DIRECTIONS » Output all of the data exactly, keeping any images out of the copy.

SUPPLIED INFORMATION »
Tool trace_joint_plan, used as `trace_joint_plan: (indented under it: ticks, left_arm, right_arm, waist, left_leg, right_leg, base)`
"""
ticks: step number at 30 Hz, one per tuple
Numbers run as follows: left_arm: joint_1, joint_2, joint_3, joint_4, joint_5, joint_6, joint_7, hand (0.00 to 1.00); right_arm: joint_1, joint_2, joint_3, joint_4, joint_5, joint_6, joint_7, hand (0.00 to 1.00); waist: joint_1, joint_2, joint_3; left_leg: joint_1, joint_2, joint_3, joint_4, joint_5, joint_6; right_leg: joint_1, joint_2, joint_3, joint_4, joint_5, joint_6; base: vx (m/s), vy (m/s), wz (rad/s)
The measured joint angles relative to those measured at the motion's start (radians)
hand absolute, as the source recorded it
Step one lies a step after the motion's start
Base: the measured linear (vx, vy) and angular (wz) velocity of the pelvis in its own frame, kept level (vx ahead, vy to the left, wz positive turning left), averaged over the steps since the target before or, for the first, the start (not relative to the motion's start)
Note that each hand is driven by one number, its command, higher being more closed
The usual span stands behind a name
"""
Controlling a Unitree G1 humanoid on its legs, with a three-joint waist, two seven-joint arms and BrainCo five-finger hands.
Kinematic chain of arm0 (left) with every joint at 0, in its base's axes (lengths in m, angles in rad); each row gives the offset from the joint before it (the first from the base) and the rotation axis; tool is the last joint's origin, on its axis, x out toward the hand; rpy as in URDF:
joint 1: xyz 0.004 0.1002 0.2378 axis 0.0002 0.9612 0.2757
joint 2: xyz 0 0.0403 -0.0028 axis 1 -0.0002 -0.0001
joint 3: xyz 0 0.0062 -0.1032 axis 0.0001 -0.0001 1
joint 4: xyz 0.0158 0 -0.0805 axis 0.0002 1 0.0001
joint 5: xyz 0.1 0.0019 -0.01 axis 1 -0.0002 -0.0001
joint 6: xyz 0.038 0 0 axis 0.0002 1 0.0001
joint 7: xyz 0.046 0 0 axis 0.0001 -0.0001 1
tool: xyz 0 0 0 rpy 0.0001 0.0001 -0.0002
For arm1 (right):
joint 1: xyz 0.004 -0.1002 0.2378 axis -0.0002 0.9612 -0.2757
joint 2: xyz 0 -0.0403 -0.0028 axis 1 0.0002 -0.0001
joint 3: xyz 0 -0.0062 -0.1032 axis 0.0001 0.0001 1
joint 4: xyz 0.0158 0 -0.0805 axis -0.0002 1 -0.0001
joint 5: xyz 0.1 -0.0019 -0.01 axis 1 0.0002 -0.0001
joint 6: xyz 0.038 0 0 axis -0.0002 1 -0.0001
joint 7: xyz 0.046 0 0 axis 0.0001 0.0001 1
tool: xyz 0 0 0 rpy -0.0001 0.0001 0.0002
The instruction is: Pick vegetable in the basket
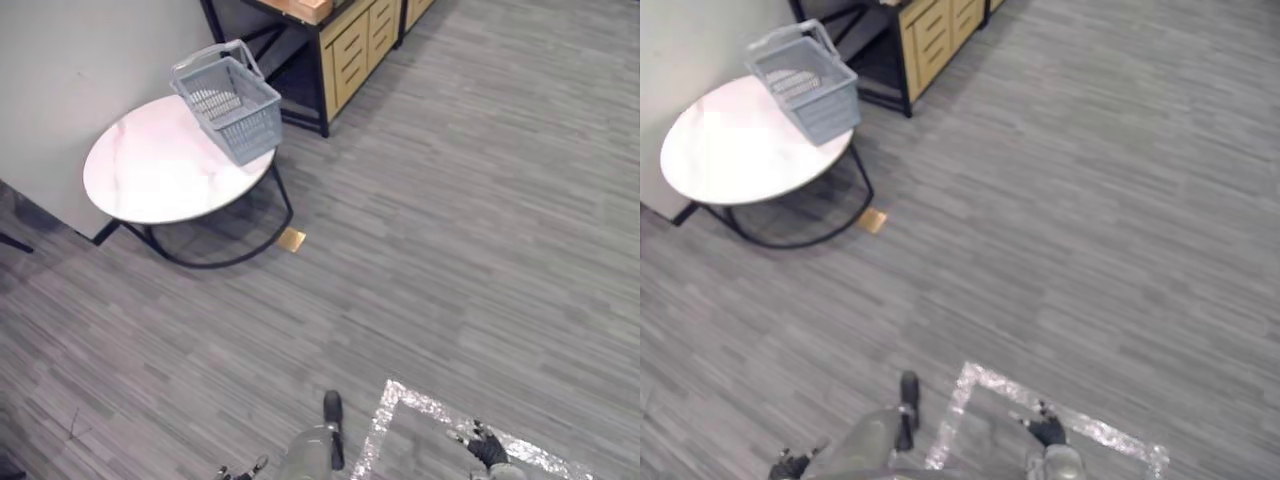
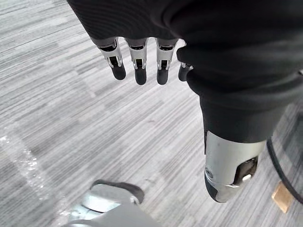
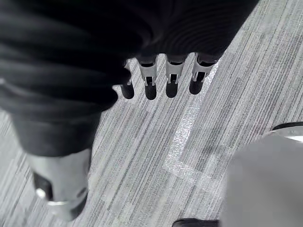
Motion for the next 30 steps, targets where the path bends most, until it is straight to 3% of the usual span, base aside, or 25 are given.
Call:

RESULT »
Tool trace_joint_plan, used as `trace_joint_plan: (indented under it: ticks, left_arm, right_arm, waist, left_leg, right_leg, base)`
"""
ticks: step number at 30 Hz, one per tuple
Numbers run as follows: left_arm: joint_1, joint_2, joint_3, joint_4, joint_5, joint_6, joint_7, hand (0.00 to 1.00); right_arm: joint_1, joint_2, joint_3, joint_4, joint_5, joint_6, joint_7, hand (0.00 to 1.00); waist: joint_1, joint_2, joint_3; left_leg: joint_1, joint_2, joint_3, joint_4, joint_5, joint_6; right_leg: joint_1, joint_2, joint_3, joint_4, joint_5, joint_6; base: vx (m/s), vy (m/s), wz (rad/s)
The measured joint angles relative to those measured at the motion's start (radians)
hand absolute, as the source recorded it
Step one lies a step after the motion's start
Base: the measured linear (vx, vy) and angular (wz) velocity of the pelvis in its own frame, kept level (vx ahead, vy to the left, wz positive turning left), averaged over the steps since the target before or, for the first, the start (not relative to the motion's start)
Note that each hand is driven by one number, its command, higher being more closed
The usual span stands behind a name
"""
Controlling a Unitree G1 humanoid on its legs, with a three-joint waist, two seven-joint arms and BrainCo five-finger hands.
Kinematic chain of arm0 (left) with every joint at 0, in its base's axes (lengths in m, angles in rad); each row gives the offset from the joint before it (the first from the base) and the rotation axis; tool is the last joint's origin, on its axis, x out toward the hand; rpy as in URDF:
joint 1: xyz 0.004 0.1002 0.2378 axis 0.0002 0.9612 0.2757
joint 2: xyz 0 0.0403 -0.0028 axis 1 -0.0002 -0.0001
joint 3: xyz 0 0.0062 -0.1032 axis 0.0001 -0.0001 1
joint 4: xyz 0.0158 0 -0.0805 axis 0.0002 1 0.0001
joint 5: xyz 0.1 0.0019 -0.01 axis 1 -0.0002 -0.0001
joint 6: xyz 0.038 0 0 axis 0.0002 1 0.0001
joint 7: xyz 0.046 0 0 axis 0.0001 -0.0001 1
tool: xyz 0 0 0 rpy 0.0001 0.0001 -0.0002
For arm1 (right):
joint 1: xyz 0.004 -0.1002 0.2378 axis -0.0002 0.9612 -0.2757
joint 2: xyz 0 -0.0403 -0.0028 axis 1 0.0002 -0.0001
joint 3: xyz 0 -0.0062 -0.1032 axis 0.0001 0.0001 1
joint 4: xyz 0.0158 0 -0.0805 axis -0.0002 1 -0.0001
joint 5: xyz 0.1 -0.0019 -0.01 axis 1 0.0002 -0.0001
joint 6: xyz 0.038 0 0 axis -0.0002 1 -0.0001
joint 7: xyz 0.046 0 0 axis 0.0001 0.0001 1
tool: xyz 0 0 0 rpy -0.0001 0.0001 0.0002
The instruction is: Pick vegetable in the basket
Motion for the next 30 steps, targets where the path bends most, until it is straight to 3% of the usual span, base aside, or 25 are given.
Call:

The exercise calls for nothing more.